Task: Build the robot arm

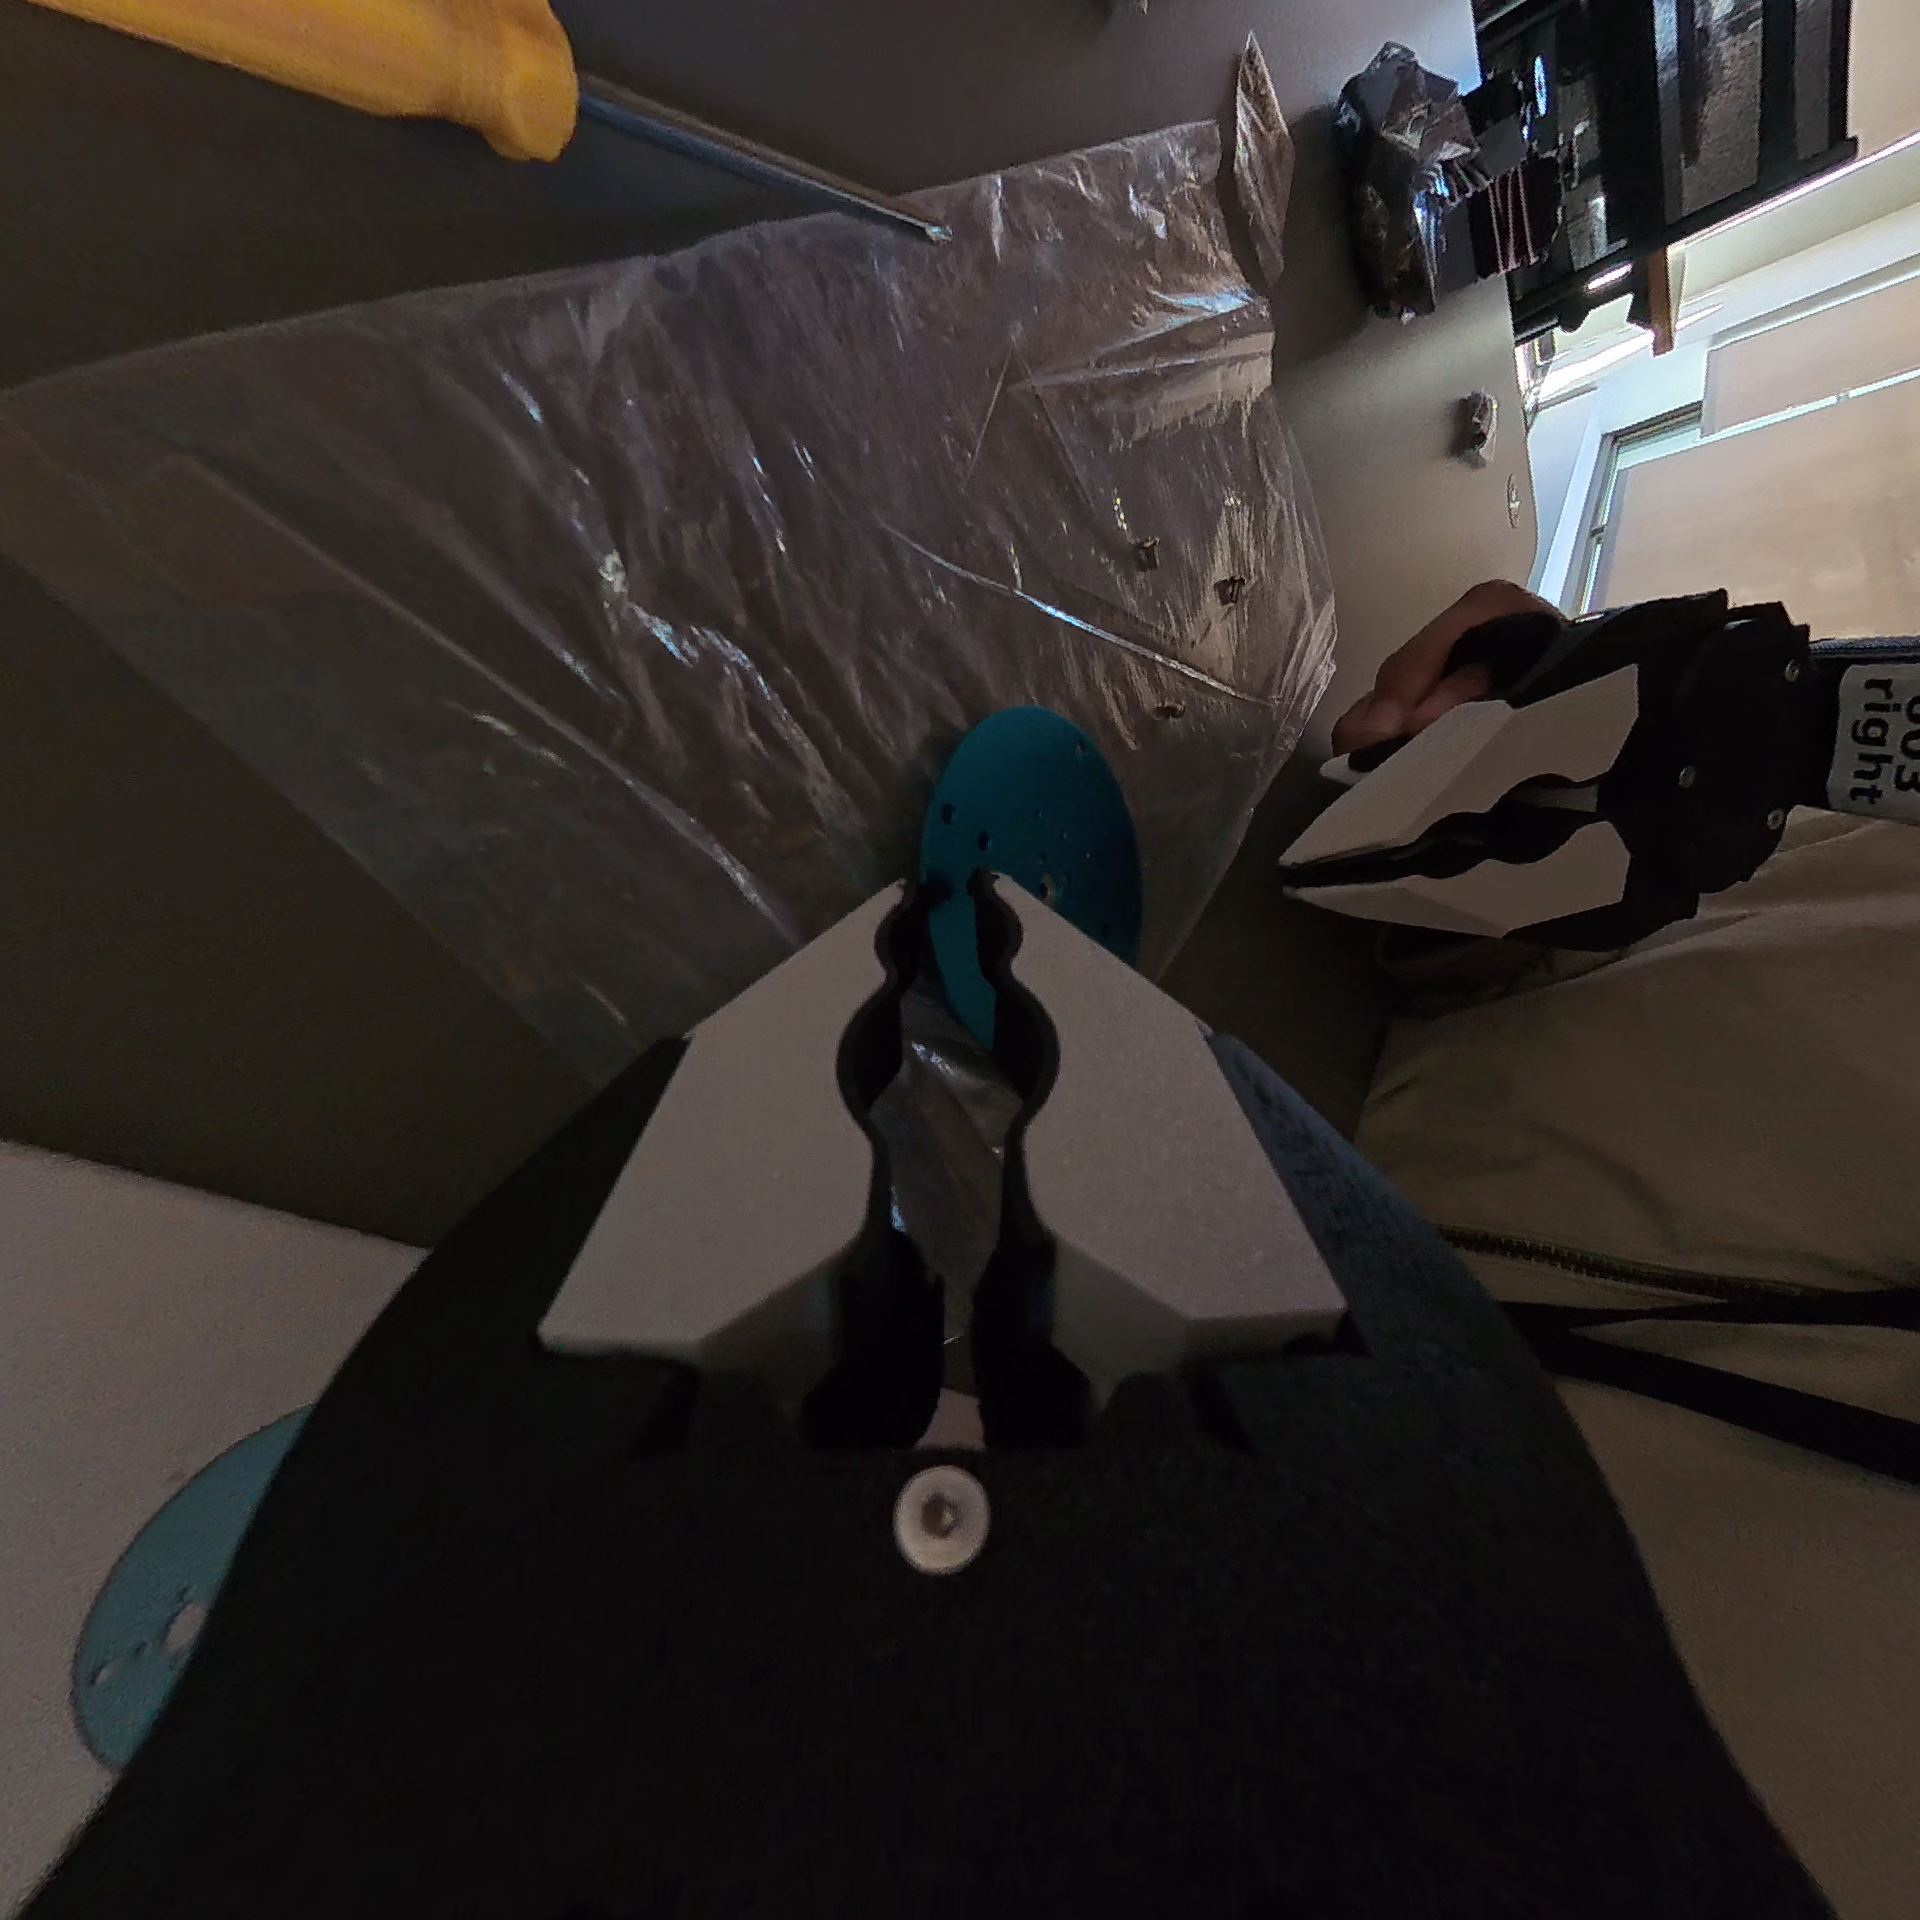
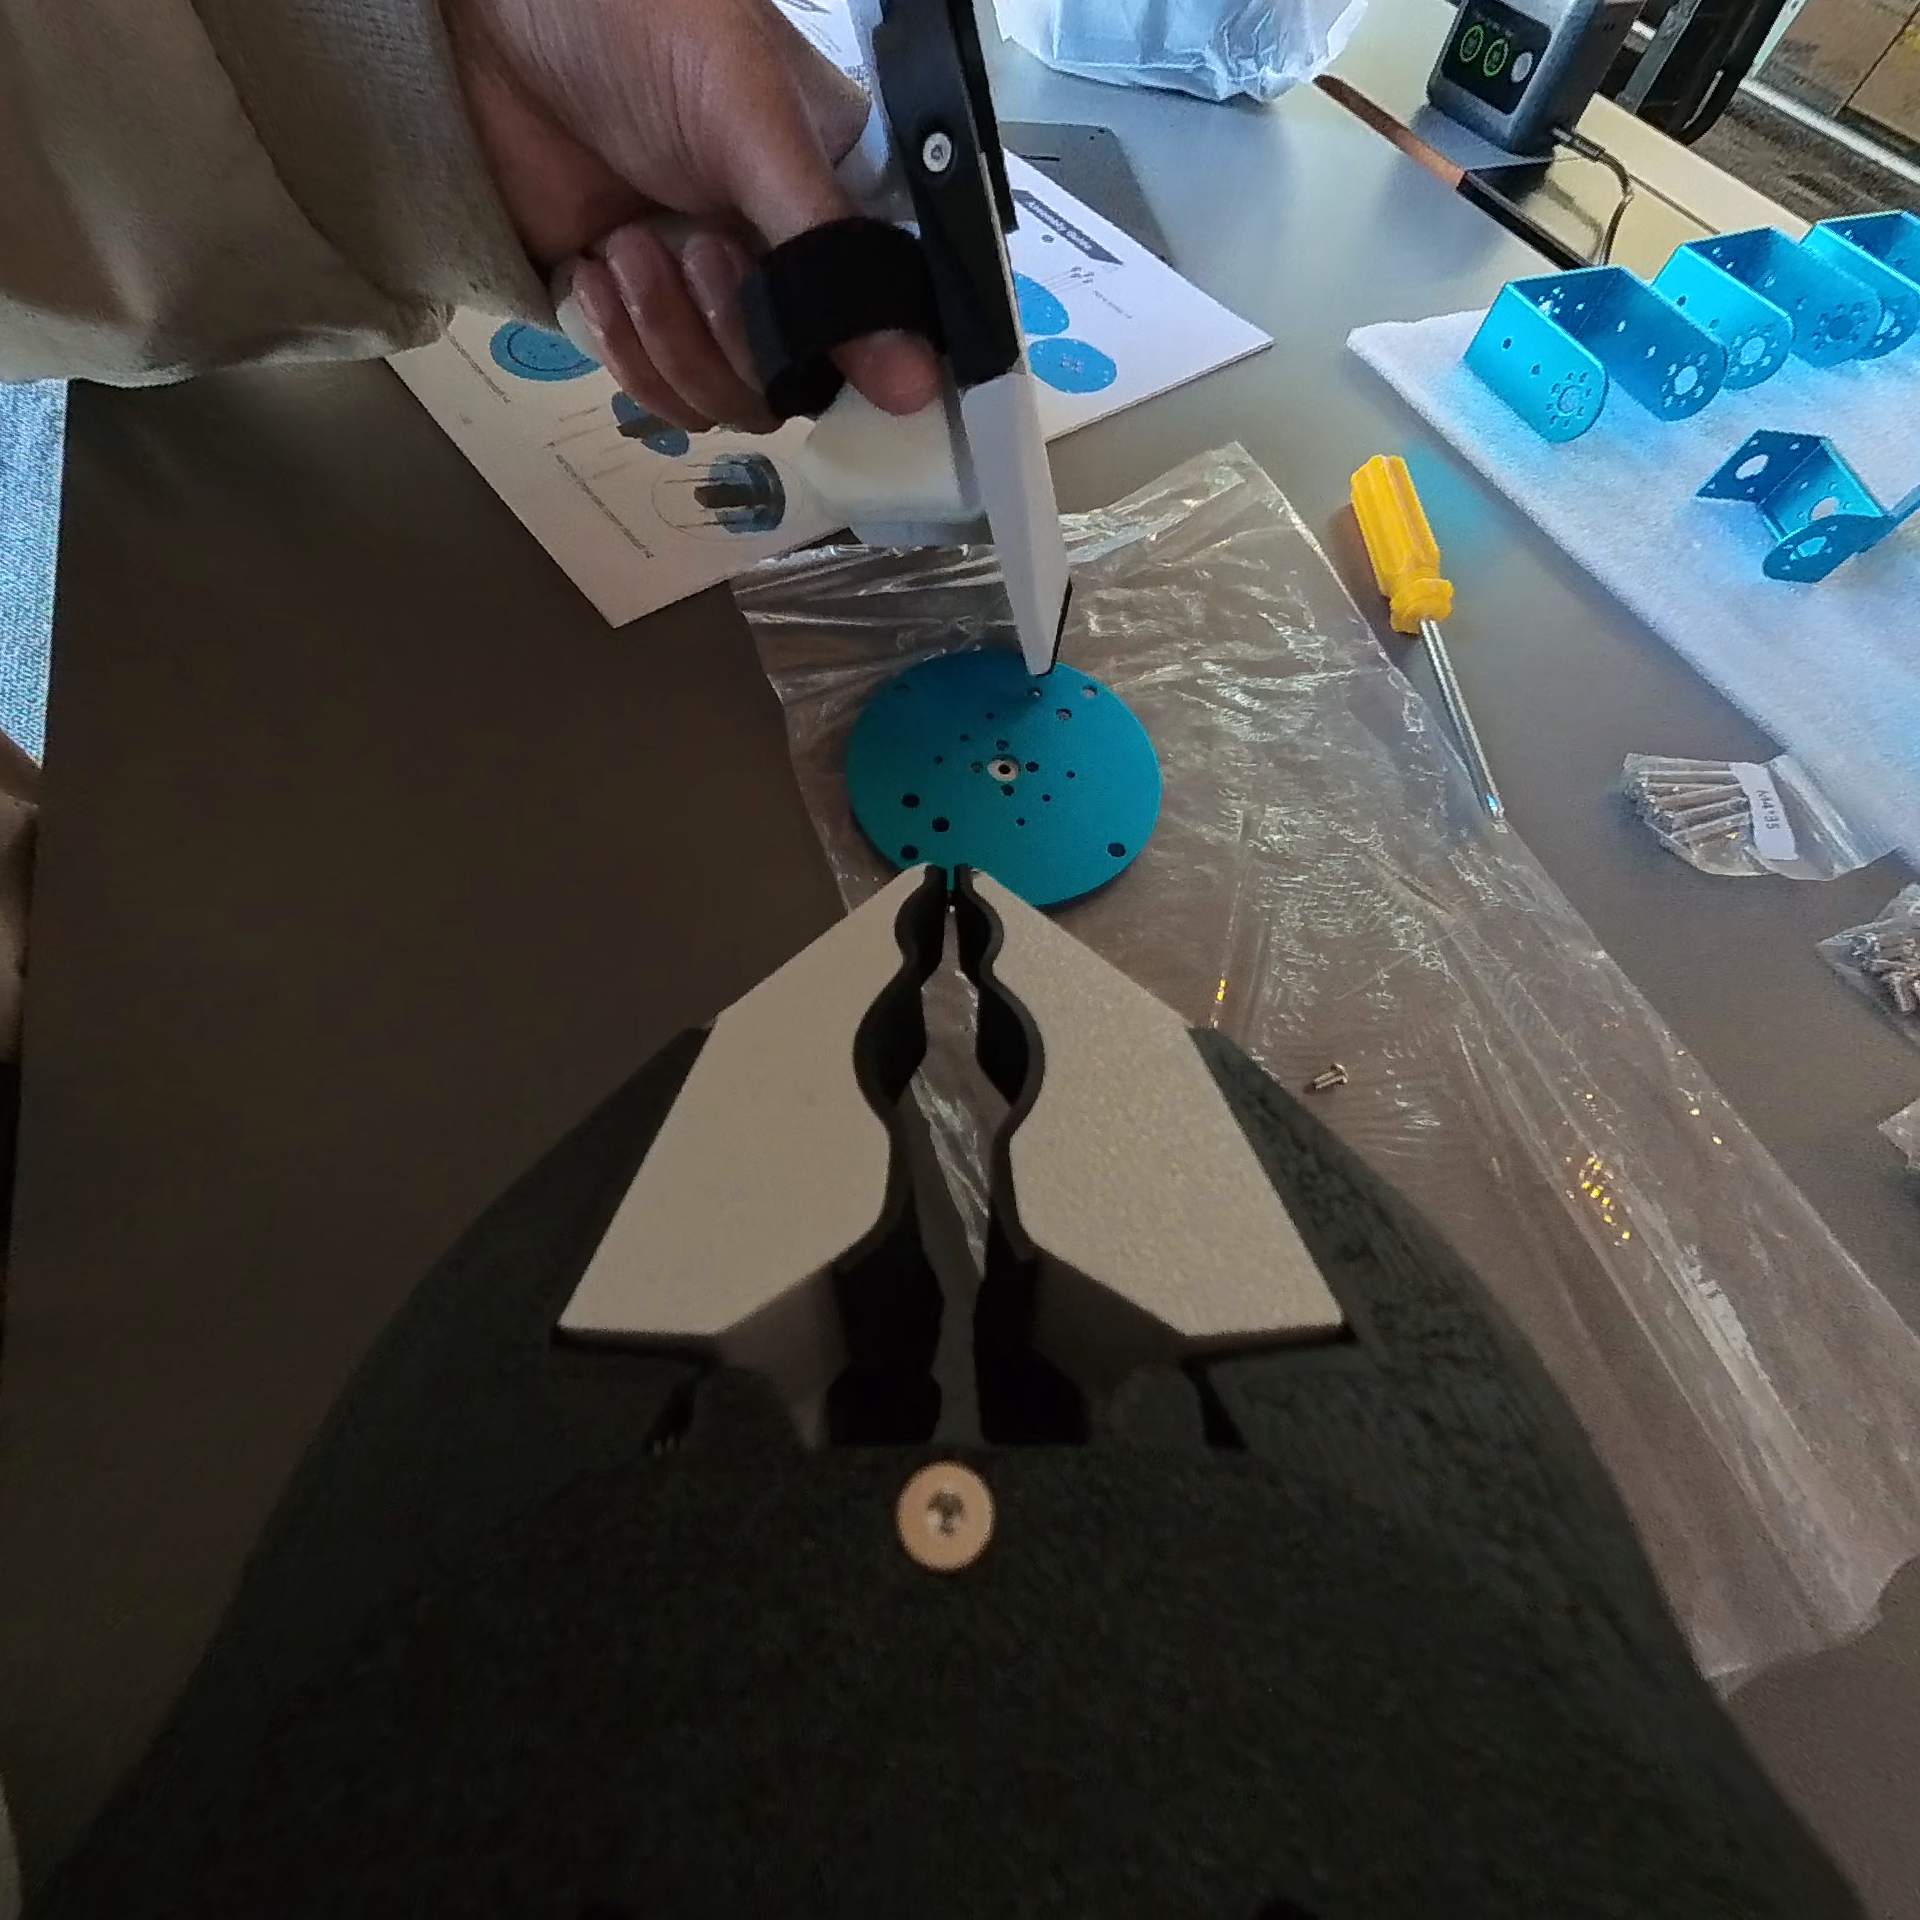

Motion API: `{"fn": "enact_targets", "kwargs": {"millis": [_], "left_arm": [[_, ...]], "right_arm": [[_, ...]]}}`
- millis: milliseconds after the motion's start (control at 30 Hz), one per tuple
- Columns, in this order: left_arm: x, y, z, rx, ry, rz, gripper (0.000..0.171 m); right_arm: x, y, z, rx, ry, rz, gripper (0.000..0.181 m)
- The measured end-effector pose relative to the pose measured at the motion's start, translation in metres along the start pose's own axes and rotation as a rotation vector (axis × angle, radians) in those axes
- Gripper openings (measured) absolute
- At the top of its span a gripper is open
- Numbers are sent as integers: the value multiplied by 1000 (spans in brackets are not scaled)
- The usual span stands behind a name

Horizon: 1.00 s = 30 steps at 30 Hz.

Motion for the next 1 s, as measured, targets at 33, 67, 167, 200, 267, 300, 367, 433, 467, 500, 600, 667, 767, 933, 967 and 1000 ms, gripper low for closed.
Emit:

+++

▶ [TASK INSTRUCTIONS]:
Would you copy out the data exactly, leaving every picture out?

▶ [SOLUTION FOR THIS EXERCISE]:
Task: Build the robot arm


Motion API: `{"fn": "enact_targets", "kwargs": {"millis": [_], "left_arm": [[_, ...]], "right_arm": [[_, ...]]}}`
- millis: milliseconds after the motion's start (control at 30 Hz), one per tuple
- Columns, in this order: left_arm: x, y, z, rx, ry, rz, gripper (0.000..0.171 m); right_arm: x, y, z, rx, ry, rz, gripper (0.000..0.181 m)
- The measured end-effector pose relative to the pose measured at the motion's start, translation in metres along the start pose's own axes and rotation as a rotation vector (axis × angle, radians) in those axes
- Gripper openings (measured) absolute
- At the top of its span a gripper is open
- Numbers are sent as integers: the value multiplied by 1000 (spans in brackets are not scaled)
- The usual span stands behind a name

Horizon: 1.00 s = 30 steps at 30 Hz.

Motion for the next 1 s, as measured, targets at 33, 67, 167, 200, 267, 300, 367, 433, 467, 500, 600, 667, 767, 933, 967 and 1000 ms, gripper low for closed.
Emit:

No additional answer text is required.